_Work to complete:_ Only lines holding "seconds" are wanted; copy each of them from the records below.

_Data:_
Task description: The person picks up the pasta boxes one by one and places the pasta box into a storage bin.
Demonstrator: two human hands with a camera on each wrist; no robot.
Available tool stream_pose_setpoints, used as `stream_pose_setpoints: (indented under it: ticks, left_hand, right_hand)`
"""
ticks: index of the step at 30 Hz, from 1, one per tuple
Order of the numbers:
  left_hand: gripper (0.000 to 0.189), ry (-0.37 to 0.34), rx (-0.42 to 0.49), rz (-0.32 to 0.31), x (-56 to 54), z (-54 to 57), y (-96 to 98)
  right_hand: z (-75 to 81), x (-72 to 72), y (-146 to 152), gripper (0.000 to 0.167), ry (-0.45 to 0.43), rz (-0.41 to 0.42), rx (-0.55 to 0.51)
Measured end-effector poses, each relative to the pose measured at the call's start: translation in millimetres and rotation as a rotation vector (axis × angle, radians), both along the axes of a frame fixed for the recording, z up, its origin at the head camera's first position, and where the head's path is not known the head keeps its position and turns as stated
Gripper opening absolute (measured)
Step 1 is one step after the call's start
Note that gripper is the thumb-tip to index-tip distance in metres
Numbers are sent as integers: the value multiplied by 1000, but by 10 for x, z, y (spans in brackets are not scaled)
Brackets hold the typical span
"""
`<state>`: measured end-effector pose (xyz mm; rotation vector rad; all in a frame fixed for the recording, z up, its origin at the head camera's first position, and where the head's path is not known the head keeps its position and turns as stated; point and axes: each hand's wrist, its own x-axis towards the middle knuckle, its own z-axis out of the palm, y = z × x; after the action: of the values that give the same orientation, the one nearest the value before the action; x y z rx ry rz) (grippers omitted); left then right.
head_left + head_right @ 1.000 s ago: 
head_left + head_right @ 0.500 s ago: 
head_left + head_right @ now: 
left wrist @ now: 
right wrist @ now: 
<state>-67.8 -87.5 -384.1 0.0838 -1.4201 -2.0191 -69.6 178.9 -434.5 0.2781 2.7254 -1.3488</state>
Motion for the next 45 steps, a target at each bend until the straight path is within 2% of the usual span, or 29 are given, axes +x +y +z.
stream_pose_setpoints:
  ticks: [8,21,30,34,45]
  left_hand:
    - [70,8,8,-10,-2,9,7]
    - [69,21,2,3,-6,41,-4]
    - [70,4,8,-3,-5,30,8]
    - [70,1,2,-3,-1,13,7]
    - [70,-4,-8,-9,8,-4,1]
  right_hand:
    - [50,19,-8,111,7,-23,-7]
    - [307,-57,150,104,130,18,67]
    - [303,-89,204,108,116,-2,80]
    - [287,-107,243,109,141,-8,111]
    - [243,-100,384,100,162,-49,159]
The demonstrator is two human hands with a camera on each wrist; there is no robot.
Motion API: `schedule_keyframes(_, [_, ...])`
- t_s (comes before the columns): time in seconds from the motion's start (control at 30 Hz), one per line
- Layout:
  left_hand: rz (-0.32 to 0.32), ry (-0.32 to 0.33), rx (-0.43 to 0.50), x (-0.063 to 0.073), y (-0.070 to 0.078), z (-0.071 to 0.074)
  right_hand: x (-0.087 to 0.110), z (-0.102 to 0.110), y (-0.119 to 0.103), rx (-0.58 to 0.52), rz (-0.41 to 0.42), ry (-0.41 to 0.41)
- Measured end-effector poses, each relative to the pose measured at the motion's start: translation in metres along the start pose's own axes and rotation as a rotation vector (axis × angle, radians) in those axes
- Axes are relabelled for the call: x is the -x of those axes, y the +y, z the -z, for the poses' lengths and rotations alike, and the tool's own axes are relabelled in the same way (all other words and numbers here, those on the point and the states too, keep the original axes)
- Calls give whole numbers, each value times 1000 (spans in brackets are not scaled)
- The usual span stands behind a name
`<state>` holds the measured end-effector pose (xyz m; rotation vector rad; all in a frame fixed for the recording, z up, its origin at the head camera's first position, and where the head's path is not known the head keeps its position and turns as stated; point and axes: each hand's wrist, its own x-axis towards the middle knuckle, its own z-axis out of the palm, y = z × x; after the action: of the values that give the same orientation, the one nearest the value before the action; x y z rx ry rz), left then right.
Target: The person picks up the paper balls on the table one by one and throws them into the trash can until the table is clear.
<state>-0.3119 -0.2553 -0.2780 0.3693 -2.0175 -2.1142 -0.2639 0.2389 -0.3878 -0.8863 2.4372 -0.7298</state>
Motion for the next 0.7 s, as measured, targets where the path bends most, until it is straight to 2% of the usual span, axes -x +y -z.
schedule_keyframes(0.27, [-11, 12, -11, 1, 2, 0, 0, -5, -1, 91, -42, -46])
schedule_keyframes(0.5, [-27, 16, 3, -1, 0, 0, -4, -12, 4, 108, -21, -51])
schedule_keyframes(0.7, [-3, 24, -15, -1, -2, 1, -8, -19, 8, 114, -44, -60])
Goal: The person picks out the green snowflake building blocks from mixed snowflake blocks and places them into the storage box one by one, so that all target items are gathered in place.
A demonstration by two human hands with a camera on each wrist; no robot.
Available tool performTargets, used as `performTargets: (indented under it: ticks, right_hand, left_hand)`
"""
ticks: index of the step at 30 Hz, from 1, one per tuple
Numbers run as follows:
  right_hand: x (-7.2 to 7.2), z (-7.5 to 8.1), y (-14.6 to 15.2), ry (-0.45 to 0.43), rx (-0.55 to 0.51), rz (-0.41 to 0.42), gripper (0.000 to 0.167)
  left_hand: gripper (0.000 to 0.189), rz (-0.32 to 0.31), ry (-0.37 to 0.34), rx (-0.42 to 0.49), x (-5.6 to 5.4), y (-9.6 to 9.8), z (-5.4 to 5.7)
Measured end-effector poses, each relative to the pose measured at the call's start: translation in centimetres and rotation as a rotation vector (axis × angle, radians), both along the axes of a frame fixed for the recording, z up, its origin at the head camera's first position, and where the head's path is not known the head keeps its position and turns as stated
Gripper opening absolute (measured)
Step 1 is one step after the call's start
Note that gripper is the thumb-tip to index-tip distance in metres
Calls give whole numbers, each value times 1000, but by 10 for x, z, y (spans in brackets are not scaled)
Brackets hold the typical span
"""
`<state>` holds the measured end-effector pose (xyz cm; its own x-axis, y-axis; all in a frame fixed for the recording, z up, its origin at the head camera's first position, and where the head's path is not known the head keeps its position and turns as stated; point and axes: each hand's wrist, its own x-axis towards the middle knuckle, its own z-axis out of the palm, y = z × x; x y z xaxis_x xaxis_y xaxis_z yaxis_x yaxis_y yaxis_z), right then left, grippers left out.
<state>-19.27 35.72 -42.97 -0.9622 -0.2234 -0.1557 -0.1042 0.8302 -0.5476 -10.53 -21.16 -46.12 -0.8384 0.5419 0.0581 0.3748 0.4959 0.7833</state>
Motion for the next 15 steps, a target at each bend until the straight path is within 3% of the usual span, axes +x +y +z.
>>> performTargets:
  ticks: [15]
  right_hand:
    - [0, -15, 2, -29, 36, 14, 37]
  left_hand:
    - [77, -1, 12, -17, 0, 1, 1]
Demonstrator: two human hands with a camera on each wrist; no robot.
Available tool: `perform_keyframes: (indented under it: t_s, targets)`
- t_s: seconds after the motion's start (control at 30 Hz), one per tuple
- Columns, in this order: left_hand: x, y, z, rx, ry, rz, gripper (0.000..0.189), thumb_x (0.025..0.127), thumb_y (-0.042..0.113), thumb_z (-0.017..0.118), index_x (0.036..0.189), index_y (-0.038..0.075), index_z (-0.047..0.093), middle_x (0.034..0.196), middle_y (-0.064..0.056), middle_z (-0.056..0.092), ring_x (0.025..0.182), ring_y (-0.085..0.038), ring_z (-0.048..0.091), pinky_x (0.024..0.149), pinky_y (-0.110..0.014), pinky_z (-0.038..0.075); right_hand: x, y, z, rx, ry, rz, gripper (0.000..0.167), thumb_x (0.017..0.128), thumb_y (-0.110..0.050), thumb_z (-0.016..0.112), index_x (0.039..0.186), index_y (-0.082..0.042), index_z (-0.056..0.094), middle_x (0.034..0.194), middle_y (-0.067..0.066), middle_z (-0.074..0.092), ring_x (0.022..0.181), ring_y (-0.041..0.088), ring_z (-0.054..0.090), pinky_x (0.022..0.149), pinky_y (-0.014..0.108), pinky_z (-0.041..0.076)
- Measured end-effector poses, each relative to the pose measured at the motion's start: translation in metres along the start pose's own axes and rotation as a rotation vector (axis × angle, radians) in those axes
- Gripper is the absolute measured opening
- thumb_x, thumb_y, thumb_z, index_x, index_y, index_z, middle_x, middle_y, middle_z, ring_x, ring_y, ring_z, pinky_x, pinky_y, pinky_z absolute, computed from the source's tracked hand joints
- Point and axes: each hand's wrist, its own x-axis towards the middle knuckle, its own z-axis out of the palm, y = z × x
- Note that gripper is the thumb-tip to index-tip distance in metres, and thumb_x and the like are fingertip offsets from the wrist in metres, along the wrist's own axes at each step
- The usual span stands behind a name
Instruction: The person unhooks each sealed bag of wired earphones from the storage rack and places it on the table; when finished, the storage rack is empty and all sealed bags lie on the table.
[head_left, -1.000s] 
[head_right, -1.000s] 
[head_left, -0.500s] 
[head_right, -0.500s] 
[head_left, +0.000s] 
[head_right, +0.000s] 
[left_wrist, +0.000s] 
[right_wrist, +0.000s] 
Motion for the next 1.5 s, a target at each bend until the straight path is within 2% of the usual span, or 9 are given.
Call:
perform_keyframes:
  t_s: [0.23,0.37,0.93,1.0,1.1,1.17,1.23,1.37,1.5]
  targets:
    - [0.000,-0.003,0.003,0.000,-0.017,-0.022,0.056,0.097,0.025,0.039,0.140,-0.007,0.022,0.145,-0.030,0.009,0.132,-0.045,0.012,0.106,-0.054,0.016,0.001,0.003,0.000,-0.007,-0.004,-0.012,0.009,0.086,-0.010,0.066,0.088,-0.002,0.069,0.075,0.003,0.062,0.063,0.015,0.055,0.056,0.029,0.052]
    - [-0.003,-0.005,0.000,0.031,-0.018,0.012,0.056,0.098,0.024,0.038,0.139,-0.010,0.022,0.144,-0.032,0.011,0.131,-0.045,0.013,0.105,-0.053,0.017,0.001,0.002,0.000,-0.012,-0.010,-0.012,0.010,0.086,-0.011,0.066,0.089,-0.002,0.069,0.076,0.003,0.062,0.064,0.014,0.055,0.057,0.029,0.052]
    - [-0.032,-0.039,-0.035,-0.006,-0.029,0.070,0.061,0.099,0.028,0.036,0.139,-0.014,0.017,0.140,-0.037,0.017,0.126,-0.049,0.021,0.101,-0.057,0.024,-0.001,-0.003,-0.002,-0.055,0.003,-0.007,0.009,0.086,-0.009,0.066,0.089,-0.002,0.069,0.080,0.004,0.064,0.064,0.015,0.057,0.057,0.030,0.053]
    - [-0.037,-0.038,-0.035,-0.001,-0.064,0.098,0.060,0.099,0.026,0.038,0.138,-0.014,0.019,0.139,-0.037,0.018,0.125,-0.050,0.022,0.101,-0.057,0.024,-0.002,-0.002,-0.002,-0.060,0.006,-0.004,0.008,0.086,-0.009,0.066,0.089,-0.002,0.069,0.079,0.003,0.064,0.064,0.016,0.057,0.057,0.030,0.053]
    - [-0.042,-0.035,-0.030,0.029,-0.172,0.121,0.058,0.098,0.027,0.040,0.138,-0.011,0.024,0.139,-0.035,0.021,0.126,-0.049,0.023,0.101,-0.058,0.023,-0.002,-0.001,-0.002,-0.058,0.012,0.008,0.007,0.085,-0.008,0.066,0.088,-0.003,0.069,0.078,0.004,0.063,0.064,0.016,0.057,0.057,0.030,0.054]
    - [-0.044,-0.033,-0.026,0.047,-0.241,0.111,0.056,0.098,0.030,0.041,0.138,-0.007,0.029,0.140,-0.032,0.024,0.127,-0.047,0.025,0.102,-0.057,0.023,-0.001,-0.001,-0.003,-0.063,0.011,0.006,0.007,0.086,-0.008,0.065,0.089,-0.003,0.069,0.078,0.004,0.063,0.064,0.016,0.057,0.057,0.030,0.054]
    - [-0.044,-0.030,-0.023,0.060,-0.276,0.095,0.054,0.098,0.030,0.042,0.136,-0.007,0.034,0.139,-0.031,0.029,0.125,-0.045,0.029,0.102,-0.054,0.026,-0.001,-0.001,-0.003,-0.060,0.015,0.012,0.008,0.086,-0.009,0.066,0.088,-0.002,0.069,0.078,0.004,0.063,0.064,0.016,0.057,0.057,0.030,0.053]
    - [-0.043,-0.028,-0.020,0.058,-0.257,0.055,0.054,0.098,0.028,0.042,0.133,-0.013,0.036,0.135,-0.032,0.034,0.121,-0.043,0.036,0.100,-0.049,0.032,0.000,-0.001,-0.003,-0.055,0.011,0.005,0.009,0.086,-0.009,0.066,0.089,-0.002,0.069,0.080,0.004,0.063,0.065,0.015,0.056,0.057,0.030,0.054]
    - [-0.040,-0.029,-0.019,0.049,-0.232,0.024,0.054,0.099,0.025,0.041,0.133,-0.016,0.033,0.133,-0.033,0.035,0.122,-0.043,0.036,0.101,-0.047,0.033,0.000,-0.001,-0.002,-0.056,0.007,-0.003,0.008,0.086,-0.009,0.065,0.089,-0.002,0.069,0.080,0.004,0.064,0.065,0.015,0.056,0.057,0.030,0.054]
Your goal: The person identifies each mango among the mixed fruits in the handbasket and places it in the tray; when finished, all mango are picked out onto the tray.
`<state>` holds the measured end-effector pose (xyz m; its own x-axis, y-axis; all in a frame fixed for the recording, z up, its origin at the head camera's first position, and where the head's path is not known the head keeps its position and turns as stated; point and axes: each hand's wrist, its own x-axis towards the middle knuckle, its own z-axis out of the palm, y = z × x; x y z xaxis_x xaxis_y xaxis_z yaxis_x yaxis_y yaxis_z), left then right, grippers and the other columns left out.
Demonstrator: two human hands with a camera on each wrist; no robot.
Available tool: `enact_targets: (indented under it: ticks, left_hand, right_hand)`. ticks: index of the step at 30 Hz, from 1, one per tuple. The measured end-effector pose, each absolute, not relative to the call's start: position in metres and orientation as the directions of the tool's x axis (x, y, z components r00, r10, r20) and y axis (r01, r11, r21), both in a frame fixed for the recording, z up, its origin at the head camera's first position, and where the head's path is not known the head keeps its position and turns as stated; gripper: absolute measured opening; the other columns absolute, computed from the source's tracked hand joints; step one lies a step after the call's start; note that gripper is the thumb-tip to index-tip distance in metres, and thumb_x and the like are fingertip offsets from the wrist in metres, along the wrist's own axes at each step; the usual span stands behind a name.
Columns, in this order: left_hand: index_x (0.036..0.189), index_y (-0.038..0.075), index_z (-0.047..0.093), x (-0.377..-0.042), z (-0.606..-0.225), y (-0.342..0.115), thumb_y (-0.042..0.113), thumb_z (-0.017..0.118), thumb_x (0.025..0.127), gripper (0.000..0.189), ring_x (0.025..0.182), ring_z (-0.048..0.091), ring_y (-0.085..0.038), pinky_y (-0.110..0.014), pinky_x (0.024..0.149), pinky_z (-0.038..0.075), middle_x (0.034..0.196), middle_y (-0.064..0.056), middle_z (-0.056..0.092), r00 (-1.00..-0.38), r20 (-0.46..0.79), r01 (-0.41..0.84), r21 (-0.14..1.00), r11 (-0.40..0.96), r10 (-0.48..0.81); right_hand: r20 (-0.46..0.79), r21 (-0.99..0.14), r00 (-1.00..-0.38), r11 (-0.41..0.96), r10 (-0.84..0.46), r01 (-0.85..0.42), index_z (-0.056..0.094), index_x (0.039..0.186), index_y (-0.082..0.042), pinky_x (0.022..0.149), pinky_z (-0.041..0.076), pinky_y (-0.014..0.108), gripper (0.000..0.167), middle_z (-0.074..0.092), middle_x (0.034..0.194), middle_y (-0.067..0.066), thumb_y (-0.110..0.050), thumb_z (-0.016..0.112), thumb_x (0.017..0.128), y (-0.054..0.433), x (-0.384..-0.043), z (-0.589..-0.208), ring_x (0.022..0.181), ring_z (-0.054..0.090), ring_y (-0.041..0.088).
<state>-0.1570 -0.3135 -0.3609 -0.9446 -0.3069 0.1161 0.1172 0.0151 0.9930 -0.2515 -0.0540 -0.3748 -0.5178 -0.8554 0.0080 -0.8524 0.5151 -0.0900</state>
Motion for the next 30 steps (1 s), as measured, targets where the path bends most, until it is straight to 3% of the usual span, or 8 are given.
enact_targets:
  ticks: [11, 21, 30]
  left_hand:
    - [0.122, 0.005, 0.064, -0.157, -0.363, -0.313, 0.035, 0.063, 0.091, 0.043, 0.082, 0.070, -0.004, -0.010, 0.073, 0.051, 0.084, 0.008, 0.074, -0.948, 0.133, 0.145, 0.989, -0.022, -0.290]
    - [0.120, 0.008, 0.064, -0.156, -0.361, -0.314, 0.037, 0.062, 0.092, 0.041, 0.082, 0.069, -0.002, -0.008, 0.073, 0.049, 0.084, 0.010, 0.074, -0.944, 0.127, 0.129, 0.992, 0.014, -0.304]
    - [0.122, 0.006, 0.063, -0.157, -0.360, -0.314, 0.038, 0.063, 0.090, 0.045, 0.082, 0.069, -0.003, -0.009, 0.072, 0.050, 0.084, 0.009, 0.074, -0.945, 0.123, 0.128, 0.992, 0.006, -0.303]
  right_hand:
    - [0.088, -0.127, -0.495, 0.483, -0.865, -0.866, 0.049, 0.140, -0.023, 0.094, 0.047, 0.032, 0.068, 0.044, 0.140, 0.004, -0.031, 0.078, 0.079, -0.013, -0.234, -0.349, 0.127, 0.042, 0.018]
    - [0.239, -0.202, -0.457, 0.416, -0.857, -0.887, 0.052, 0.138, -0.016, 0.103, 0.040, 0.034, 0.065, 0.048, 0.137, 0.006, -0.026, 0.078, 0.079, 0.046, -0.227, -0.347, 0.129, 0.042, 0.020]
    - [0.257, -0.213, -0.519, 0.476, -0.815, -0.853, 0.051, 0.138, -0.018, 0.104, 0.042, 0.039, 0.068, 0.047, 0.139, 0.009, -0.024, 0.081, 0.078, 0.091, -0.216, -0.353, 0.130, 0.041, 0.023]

_Answer to this task:_
- t_s (comes before the columns): time in seconds from the motion's start (control at 30 Hz), one per line
- t_s: seconds after the motion's start (control at 30 Hz), one per tuple

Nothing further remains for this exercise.